*WORK INSTRUCTIONS*: Your response should consist of the lines below, printed exactly.
[PROVIDED DATA — start]
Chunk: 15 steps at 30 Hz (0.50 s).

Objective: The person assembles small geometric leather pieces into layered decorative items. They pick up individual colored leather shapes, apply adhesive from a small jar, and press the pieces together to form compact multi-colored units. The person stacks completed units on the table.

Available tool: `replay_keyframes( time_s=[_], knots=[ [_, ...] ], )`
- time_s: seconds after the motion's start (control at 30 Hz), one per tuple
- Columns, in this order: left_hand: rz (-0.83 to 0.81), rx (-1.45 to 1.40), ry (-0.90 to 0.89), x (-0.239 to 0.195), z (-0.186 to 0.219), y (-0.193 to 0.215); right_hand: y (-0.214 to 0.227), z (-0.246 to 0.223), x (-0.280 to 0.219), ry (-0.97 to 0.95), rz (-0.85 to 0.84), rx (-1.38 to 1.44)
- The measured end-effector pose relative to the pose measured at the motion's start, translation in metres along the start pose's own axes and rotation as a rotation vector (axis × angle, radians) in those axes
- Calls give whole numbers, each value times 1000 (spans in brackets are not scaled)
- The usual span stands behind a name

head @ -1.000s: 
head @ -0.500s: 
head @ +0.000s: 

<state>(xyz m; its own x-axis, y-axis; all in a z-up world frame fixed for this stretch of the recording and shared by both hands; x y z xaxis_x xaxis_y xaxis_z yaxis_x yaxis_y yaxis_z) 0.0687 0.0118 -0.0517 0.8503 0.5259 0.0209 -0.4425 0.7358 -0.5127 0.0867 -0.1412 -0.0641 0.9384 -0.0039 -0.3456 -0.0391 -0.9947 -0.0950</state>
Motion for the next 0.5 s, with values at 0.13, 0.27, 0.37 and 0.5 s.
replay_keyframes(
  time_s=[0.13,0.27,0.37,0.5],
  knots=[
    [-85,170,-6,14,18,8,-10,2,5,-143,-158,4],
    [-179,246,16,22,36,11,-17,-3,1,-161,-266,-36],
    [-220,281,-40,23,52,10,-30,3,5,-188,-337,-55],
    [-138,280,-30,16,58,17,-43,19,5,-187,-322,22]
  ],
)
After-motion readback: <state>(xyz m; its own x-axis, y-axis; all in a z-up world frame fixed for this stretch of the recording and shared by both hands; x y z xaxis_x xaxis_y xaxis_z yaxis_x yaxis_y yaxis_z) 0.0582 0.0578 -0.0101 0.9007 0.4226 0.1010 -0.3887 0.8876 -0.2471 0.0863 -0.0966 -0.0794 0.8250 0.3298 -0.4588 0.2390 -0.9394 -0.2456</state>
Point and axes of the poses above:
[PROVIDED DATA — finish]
*EXERCISE RESPONSE*:
Chunk: 15 steps at 30 Hz (0.50 s).

Objective: The person assembles small geometric leather pieces into layered decorative items. They pick up individual colored leather shapes, apply adhesive from a small jar, and press the pieces together to form compact multi-colored units. The person stacks completed units on the table.

Available tool: `replay_keyframes( time_s=[_], knots=[ [_, ...] ], )`
- time_s: seconds after the motion's start (control at 30 Hz), one per tuple
- Columns, in this order: left_hand: rz (-0.83 to 0.81), rx (-1.45 to 1.40), ry (-0.90 to 0.89), x (-0.239 to 0.195), z (-0.186 to 0.219), y (-0.193 to 0.215); right_hand: y (-0.214 to 0.227), z (-0.246 to 0.223), x (-0.280 to 0.219), ry (-0.97 to 0.95), rz (-0.85 to 0.84), rx (-1.38 to 1.44)
- The measured end-effector pose relative to the pose measured at the motion's start, translation in metres along the start pose's own axes and rotation as a rotation vector (axis × angle, radians) in those axes
- Calls give whole numbers, each value times 1000 (spans in brackets are not scaled)
- The usual span stands behind a name

head @ -1.000s: 
head @ -0.500s: 
head @ +0.000s: 

<state>(xyz m; its own x-axis, y-axis; all in a z-up world frame fixed for this stretch of the recording and shared by both hands; x y z xaxis_x xaxis_y xaxis_z yaxis_x yaxis_y yaxis_z) 0.0687 0.0118 -0.0517 0.8503 0.5259 0.0209 -0.4425 0.7358 -0.5127 0.0867 -0.1412 -0.0641 0.9384 -0.0039 -0.3456 -0.0391 -0.9947 -0.0950</state>
Motion for the next 0.5 s, with values at 0.13, 0.27, 0.37 and 0.5 s.
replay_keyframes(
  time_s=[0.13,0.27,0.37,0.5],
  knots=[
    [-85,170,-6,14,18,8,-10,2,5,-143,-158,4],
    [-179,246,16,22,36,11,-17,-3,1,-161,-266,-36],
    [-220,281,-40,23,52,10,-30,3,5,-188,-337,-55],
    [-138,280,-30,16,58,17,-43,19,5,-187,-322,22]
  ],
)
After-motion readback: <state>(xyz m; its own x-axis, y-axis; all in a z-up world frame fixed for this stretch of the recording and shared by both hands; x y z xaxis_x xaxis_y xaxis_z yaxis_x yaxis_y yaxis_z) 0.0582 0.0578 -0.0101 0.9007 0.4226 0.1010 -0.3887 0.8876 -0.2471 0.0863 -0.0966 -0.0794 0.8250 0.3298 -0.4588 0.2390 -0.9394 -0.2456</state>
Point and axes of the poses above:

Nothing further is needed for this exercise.